Manner of Articulation features such as continuant verses non-continuant manners.

Source Features as voiced vs. voiceless; strident. Mellow.

Prosodic features as tone, frequency, stress in words, rhythm. Etc.

Generative Phonology Analysis theory.

Modern science of speech really began with the concept of the ‘phoneme’ (as developed by Trubetzkoy and others of the Prague School in 1930’s. The first significant modifications come in 1952 by the distinctive theory school of thought, which ultimate rejected many previous concept of linguistic phonology. Classical’ phonology was concerned with the analysis of the continuum of speech into distinctive segments, whereas the aim of Generative Phonology is to set up a series of universal rules for relating the output of the syntactic component of a generative grammar to its phonetics realization., The aim of generative phonology is to formulate rules to express, ’’the relationship between the output of a set of syntactic rules and the sounds of actual utterances.”

In the application of the generative rules two levels of representation are recognized: a systematic ‘phonetic Representation’ and a ‘phonological representation’. An earlier term for the latter was ‘systematic phonemic’ but this was later rejected because of the meaning of ‘phonemic’ in many structural theories. Generative grammar rejects the concept of a phonemic level and the concept of linguistic phoneme. On the phonetic level the phones are many distinctive features and phonological rules relate these phones directly to lexical level.

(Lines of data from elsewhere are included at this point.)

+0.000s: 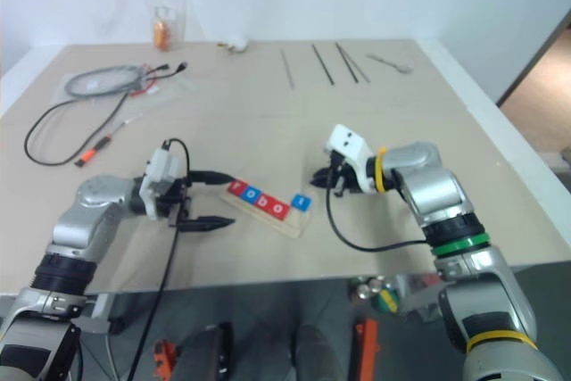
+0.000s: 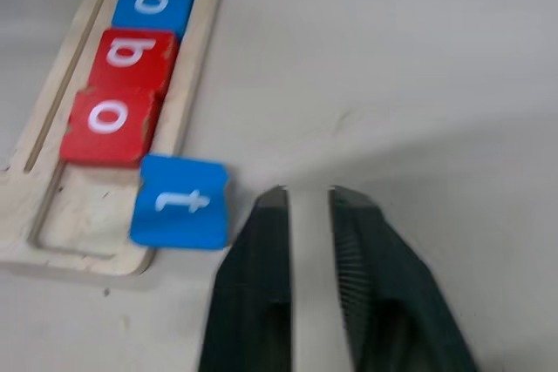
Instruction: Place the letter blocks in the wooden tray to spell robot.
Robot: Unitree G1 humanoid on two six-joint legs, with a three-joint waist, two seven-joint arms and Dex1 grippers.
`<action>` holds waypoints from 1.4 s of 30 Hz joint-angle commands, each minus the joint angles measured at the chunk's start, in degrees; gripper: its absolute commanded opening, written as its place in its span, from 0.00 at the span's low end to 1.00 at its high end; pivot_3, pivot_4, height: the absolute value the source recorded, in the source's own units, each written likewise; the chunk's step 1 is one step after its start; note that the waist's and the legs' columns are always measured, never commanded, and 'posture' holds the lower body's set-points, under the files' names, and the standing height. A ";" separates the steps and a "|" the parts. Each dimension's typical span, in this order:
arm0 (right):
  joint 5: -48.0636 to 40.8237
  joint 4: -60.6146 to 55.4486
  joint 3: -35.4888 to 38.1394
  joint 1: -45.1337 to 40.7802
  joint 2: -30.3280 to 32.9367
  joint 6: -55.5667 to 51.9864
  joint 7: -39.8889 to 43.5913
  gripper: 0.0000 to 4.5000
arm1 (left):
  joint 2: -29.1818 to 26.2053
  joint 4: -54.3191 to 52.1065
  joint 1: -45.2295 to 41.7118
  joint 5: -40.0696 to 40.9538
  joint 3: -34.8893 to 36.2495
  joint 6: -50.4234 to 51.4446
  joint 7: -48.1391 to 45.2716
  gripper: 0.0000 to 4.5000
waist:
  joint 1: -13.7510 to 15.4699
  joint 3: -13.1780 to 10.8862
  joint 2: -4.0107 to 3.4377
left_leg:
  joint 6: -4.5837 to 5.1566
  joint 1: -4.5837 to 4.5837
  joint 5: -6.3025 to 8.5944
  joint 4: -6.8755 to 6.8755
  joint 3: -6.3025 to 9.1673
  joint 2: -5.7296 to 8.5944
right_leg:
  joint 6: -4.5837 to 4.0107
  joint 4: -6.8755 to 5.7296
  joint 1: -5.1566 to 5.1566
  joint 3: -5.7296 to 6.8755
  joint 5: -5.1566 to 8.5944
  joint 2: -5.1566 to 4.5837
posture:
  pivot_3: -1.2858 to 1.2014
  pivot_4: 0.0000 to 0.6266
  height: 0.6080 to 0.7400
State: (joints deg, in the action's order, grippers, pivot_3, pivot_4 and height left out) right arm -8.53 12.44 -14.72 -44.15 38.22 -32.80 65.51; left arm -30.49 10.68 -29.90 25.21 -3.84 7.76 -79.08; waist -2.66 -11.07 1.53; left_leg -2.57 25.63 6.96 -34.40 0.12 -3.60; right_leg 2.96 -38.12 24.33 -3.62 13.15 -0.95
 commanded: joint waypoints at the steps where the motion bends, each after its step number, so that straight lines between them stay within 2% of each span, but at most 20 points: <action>1: -3.42 -5.21 2.76 0.46 1.34 -3.26 2.15 0.18 | -0.38 -0.93 -0.84 0.41 1.03 -0.26 0.15 1.00 | -0.01 0.00 0.00 | 0.00 0.00 0.00 0.00 0.00 0.00 | 0.00 0.00 0.00 0.00 0.00 0.00 | 0.52 0.24 1.00; 4: -4.59 -6.52 3.27 1.06 1.63 -4.45 1.98 0.18 | -0.53 -0.97 -0.58 0.39 1.05 -0.25 0.05 1.00 | -0.02 0.00 0.00 | 0.00 0.00 0.00 0.00 0.00 0.00 | 0.00 0.00 0.00 0.00 0.00 0.00 | 0.52 0.24 1.00; 9: -0.94 -2.49 2.09 0.24 -0.04 -1.83 -2.76 0.18 | -0.39 -0.94 -0.71 0.38 0.92 -0.23 0.02 1.00 | -0.02 0.00 0.00 | 0.00 0.00 0.00 -0.01 0.00 0.00 | -0.01 0.00 0.00 0.00 -0.01 0.00 | 0.52 0.24 1.00; 15: 1.86 0.00 0.30 0.21 -0.62 1.86 -2.98 0.18 | -0.28 -0.80 -0.90 0.26 0.75 -0.28 -0.04 1.00 | -0.01 0.00 0.00 | 0.00 0.00 0.00 -0.01 0.00 0.00 | -0.01 0.00 0.00 0.00 -0.01 0.00 | 0.52 0.24 1.00; 16: 2.02 0.07 0.14 0.36 -0.73 2.26 -2.78 0.07 | -0.27 -0.84 -0.89 0.25 0.74 -0.26 -0.02 1.00 | 0.00 0.00 0.00 | 0.00 0.00 0.00 -0.01 0.00 0.00 | 0.00 0.00 0.00 0.00 0.00 0.00 | 0.52 0.24 1.00; 17: 2.20 0.26 0.02 0.43 -0.93 2.55 -2.82 0.03 | -0.26 -0.87 -0.88 0.25 0.73 -0.23 0.01 1.00 | -0.01 0.00 0.00 | 0.00 0.00 0.00 0.00 0.00 0.00 | 0.00 0.00 0.00 0.00 0.00 0.00 | 0.52 0.24 1.00; 31: 4.95 4.86 -1.56 0.11 -2.90 6.92 -0.90 0.03 | -0.33 -1.11 -0.50 0.25 0.78 -0.29 0.05 1.00 | -0.03 0.00 0.00 | 0.00 0.00 0.00 -0.01 0.01 0.00 | 0.00 0.00 -0.01 0.00 -0.01 0.01 | 0.52 0.24 1.00; 42: 3.90 3.00 -1.32 0.36 -3.84 7.10 3.23 0.03 | -0.35 -1.55 -0.02 0.28 0.82 -0.36 0.20 1.00 | -0.04 0.00 0.00 | 0.00 0.00 0.00 -0.01 0.01 0.00 | 0.00 0.00 -0.01 0.00 -0.01 0.01 | 0.52 0.24 1.00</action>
State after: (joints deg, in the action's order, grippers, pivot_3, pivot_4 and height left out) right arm -3.76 17.18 -16.09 -43.24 34.40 -25.72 67.81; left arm -30.50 10.66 -29.87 25.17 -3.86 7.80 -79.11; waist -2.69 -11.07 1.53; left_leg -2.57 25.63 6.96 -34.41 0.12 -3.60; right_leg 2.96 -38.12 24.32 -3.61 13.14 -0.94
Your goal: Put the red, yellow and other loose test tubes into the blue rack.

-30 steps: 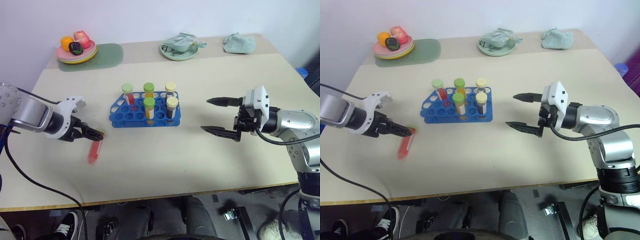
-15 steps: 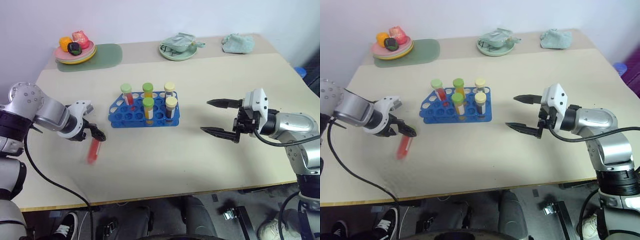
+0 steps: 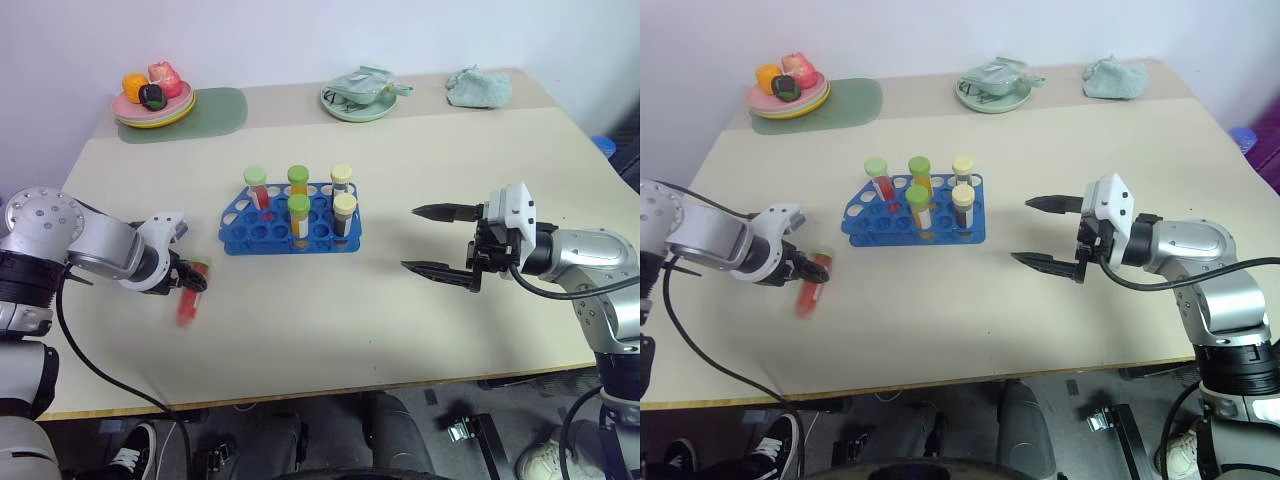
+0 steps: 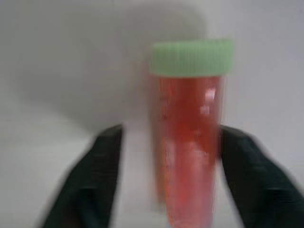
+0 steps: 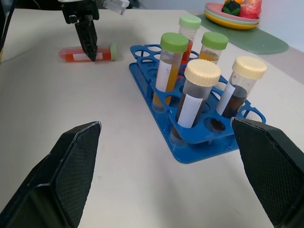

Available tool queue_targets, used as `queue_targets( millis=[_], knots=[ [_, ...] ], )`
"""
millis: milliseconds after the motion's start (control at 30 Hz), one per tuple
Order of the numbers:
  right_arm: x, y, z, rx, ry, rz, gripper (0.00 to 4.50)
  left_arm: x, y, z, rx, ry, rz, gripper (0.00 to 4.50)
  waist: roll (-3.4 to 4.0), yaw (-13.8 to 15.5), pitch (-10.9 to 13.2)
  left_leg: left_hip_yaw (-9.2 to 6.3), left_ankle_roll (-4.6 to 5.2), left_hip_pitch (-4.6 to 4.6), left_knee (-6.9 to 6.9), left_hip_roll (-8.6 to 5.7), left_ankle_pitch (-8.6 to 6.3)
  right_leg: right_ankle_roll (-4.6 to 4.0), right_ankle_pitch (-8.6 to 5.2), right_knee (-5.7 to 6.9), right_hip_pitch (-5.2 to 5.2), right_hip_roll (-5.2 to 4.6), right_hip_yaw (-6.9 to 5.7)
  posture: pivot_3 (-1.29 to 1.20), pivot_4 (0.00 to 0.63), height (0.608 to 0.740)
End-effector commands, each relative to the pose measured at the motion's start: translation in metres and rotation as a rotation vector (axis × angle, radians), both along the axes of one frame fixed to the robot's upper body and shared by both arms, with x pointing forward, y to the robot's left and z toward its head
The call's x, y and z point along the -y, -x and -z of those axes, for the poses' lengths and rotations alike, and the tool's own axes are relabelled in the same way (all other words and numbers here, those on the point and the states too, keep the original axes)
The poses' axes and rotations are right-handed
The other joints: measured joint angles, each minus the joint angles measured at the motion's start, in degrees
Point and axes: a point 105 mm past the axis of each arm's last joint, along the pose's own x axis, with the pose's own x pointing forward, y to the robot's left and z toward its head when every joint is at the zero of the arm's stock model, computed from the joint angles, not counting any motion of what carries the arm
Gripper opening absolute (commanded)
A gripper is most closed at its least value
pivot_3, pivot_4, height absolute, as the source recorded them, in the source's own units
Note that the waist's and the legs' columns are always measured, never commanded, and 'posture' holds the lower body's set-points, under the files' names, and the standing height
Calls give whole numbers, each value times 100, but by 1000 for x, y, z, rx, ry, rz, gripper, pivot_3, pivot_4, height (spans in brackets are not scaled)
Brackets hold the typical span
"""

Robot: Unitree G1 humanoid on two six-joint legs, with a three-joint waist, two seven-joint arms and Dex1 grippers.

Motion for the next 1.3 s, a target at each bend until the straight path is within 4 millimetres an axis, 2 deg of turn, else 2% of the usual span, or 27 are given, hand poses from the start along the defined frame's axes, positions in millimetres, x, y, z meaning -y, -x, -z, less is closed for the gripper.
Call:
queue_targets(
  millis=[33,367,433,500,633,767,867,933,1000,1067,1133,1300],
  knots=[
    [-4,3,-9,50,-5,-18,4500,0,-1,-5,32,3,-10,1244,0,4,0,0,0,0,0,0,0,0,0,0,0,0,0,0,150,740],
    [-3,3,-10,58,3,-13,4500,1,0,-2,50,-7,-15,1244,3,14,-2,0,0,2,2,0,0,0,0,2,3,-1,0,0,150,740],
    [-3,3,-9,58,6,-13,4500,1,-1,-4,66,-18,-14,961,4,14,-2,0,0,2,2,0,0,0,0,2,3,-2,0,0,150,740],
    [-3,3,-9,56,7,-13,4500,1,1,-8,80,-14,3,961,4,15,-2,0,0,2,2,0,0,0,0,2,3,-2,0,0,150,740],
    [-2,4,-8,55,8,-7,4500,-11,-3,-26,167,-52,-31,961,4,7,-2,1,0,1,2,0,0,0,0,1,2,-1,1,0,150,740],
    [1,4,-7,56,4,8,4500,-20,-12,-60,410,-182,-24,961,4,2,-2,4,-1,1,0,1,0,0,0,2,0,-1,1,0,150,740],
    [2,4,-6,55,0,17,4500,-29,-20,-84,604,-230,-50,961,4,19,-2,7,-1,1,-1,2,-1,0,0,1,2,-1,1,0,150,740],
    [2,3,-7,57,-2,23,4500,-32,-27,-107,796,-201,-107,961,4,19,-3,10,-1,1,-3,2,-1,0,0,0,3,-2,2,0,150,740],
    [2,3,-7,64,5,19,4500,-13,-23,-128,986,-233,55,961,3,16,-2,9,-1,-1,-3,5,-1,-1,0,-2,2,0,1,0,150,740],
    [0,1,-10,73,0,19,4500,14,-20,-141,1173,-187,200,961,3,32,-2,31,-1,-4,-6,7,-1,-1,0,-3,2,0,2,0,150,740],
    [0,-1,-13,78,-10,24,4500,30,-15,-146,1309,-121,303,961,6,73,-3,42,-1,-4,-5,6,-1,-1,0,-10,4,-6,1,0,150,740],
    [3,-2,-14,81,-7,39,4500,32,-13,-143,1442,54,331,961,7,135,-4,64,2,1,-5,14,-3,-1,1,-9,3,-3,9,0,150,740]
  ],
)
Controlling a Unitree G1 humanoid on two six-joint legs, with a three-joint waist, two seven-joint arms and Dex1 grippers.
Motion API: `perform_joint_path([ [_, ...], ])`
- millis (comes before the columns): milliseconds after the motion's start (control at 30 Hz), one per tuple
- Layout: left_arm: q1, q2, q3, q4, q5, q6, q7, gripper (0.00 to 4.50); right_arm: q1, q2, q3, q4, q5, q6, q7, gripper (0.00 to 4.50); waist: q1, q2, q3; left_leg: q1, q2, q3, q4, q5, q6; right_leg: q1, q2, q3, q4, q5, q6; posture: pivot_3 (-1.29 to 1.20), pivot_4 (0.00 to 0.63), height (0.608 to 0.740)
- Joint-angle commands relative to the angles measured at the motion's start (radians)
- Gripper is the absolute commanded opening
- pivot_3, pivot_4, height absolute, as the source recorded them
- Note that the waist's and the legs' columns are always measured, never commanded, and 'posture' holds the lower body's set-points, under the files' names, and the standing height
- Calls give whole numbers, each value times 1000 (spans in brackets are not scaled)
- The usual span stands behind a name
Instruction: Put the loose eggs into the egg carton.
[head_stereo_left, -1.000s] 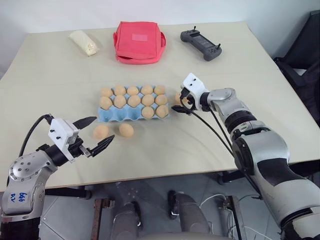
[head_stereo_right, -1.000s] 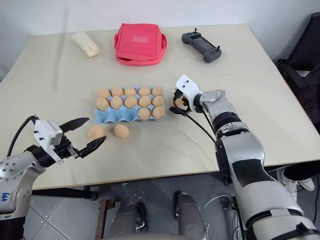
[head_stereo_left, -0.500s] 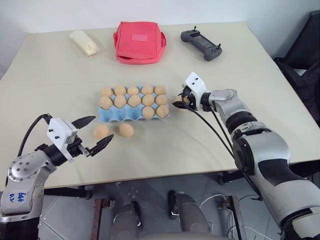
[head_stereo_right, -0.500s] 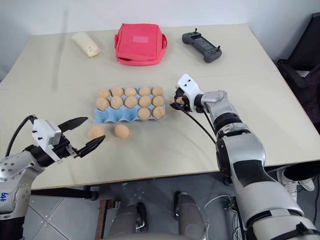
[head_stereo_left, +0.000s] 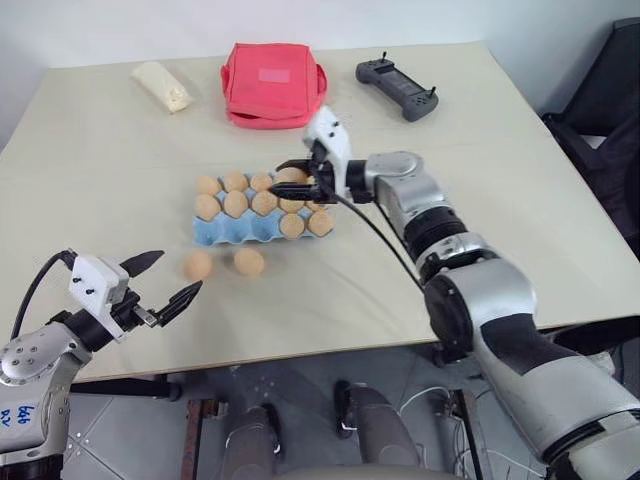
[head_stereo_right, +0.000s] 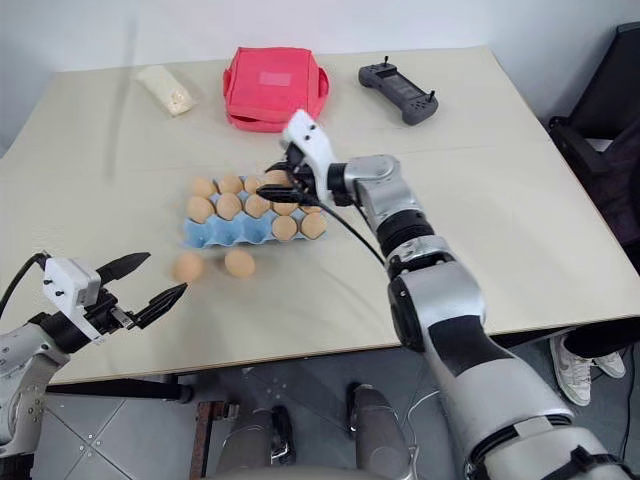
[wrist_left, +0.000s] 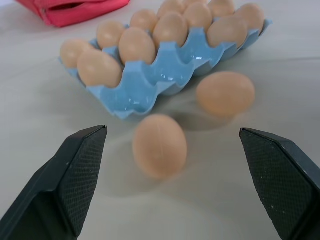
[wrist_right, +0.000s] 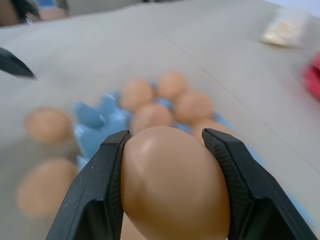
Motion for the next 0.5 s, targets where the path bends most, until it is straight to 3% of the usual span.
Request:
perform_joint_path([
  [33,18,-9,36,-48,-25,-7,18,4500,48,67,56,-103,1,6,-27,2041,3,-1,-1,0,0,0,0,0,0,0,0,0,0,0,0,0,150,740],
  [167,26,-11,42,-66,-32,0,33,4500,92,93,92,-144,4,14,-52,2041,10,-1,-1,0,1,0,0,-1,-1,0,-1,-1,0,0,-1,0,150,740],
  [400,28,-14,37,-84,-40,10,53,4500,126,93,110,-164,20,5,-45,4326,13,-2,-1,0,1,0,0,-1,-1,0,0,-1,-1,0,-1,0,150,740],
  [500,26,-17,33,-92,-42,16,58,4500,148,69,105,-228,42,7,-13,4462,13,-2,-1,0,1,0,-1,-1,-1,0,0,-1,-1,0,-1,0,150,740],
])
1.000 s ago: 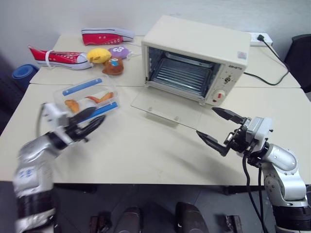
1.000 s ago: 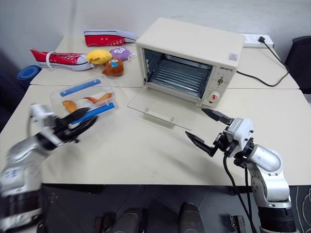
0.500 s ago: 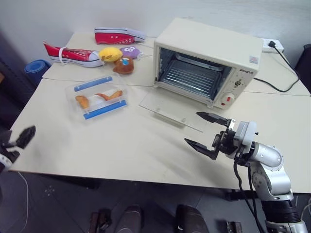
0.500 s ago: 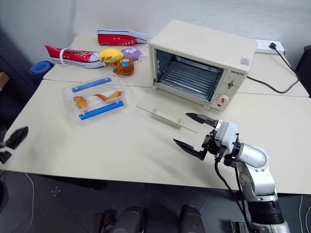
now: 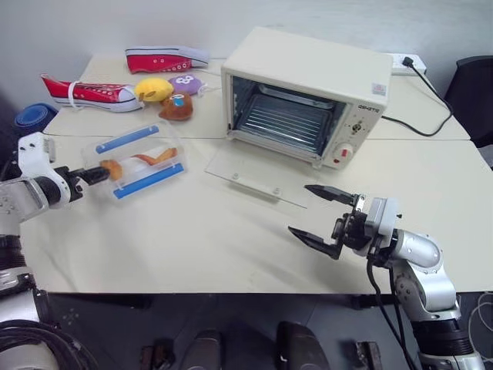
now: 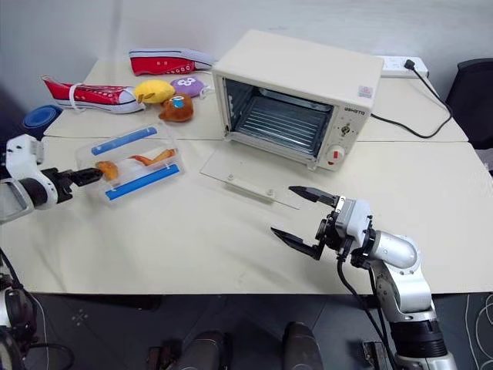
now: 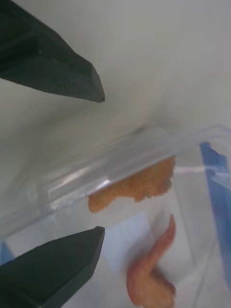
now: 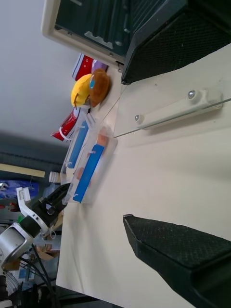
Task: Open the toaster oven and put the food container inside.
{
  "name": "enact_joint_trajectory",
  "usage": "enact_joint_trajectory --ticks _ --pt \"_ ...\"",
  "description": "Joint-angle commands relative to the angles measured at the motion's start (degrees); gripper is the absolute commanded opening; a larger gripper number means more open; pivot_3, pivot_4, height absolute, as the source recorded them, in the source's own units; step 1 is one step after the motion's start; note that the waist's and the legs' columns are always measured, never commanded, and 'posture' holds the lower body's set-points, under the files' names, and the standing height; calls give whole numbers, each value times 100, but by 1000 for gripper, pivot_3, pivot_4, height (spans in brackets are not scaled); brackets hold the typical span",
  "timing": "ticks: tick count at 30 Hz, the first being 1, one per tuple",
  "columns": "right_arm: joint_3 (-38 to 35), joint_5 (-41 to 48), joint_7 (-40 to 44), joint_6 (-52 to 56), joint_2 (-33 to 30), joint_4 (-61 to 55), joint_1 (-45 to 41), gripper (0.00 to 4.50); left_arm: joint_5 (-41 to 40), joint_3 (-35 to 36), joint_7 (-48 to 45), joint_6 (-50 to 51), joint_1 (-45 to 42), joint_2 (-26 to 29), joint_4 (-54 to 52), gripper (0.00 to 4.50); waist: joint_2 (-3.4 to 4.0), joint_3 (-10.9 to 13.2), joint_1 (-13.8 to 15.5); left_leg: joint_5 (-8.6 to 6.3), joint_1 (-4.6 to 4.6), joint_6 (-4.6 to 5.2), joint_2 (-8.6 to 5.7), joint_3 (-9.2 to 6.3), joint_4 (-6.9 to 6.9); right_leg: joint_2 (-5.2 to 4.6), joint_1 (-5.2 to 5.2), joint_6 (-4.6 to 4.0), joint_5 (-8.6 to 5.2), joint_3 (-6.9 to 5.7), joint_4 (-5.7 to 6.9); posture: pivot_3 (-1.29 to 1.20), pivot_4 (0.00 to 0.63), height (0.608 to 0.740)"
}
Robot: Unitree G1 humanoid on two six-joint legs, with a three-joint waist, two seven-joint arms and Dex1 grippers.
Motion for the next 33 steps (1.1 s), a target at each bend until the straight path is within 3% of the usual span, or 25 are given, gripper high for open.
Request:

Creating a tabular guide for phonological analysis involves organizing information in a way that is easy to understand and reference. A typical table for phonological analysis might include several columns, each representing a different aspect of phonological study. Here’s an example of how you might structure such a table:

  1. Phoneme: This column lists the individual phonemes (distinct units of sound) in a language.
  2. Allophones: This column includes the variations (allophones) of each phoneme, which occur due to contextual influences but do not change the meaning of the word.
  3. Phonetic Description: Here, you would describe the articulatory features of each phoneme, such as whether it’s a plosive, nasal, fricative, etc., and its place and manner of articulation.
  4. Example Words: In this column, you can provide words that contain the phoneme being analyzed, to give practical examples of its use.
  5. Environment: This section describes the typical phonetic environment of the phoneme, such as the kinds of sounds that usually precede or follow it.
  6. Minimal Pairs: This column can be used to list pairs of words where a change in one phoneme leads to a change in meaning, demonstrating the phonemic status of the sounds in the language.
  7. Notes: Any additional observations or notes can be included here, such as regional variations, common mispronunciations, etc.

This is just a basic structure and can be adapted depending on the specific requirements of your phonological analysis. For example, you might want to include more detailed phonetic information, or focus more on the phonological rules and patterns in a particular language or dialect.